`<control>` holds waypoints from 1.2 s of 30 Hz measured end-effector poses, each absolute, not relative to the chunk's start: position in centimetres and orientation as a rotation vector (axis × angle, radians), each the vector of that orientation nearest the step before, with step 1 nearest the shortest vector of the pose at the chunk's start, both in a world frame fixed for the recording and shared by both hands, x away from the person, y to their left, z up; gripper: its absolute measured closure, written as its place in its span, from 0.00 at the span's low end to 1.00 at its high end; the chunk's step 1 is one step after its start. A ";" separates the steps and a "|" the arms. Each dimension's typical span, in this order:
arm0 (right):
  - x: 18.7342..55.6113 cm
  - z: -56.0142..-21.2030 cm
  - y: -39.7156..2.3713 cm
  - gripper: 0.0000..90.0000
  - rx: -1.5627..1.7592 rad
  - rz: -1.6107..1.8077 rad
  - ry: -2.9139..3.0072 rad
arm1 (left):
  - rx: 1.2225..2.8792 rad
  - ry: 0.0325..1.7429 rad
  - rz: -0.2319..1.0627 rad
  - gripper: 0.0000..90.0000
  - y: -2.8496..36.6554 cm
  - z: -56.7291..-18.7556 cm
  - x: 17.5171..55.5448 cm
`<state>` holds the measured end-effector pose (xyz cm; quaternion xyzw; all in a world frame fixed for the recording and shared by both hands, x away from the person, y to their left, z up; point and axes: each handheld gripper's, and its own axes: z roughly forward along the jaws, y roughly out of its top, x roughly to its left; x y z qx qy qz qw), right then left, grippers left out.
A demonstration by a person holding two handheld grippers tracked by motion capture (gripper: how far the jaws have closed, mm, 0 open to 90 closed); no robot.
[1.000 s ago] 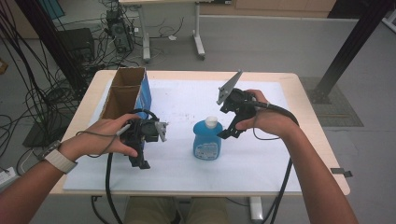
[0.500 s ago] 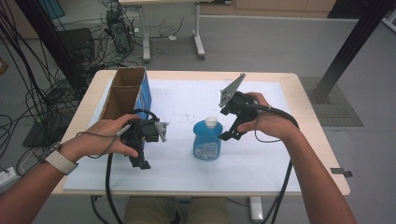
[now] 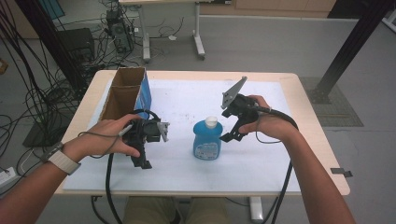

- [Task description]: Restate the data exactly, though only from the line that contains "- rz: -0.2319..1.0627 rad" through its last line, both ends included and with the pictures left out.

- [Exercise answer]:
  - rz: -0.2319..1.0627 rad
  - gripper: 0.0000..90.0000
  - y: -2.8496..36.6554 cm
  - z: -56.7291..-18.7556 cm
  - x: 17.5171..55.5448 cm
`<state>` holds the measured end-effector pose (xyz cm; quaternion xyzw; all in a world frame fixed for the recording and shared by both hands, x away from the person, y to their left, z up; point and axes: each handheld gripper's, and its own axes: z roughly forward along the jaws, y roughly out of its top, x roughly to its left; x y z qx qy qz qw), right then left, grippers left out.
A demonstration by a person holding two handheld grippers tracked by motion capture (gripper: how far the jaws have closed, mm, 0 open to 90 closed); no robot.
[1.000 s ago] 
[0.500 s ago] 
[now] 

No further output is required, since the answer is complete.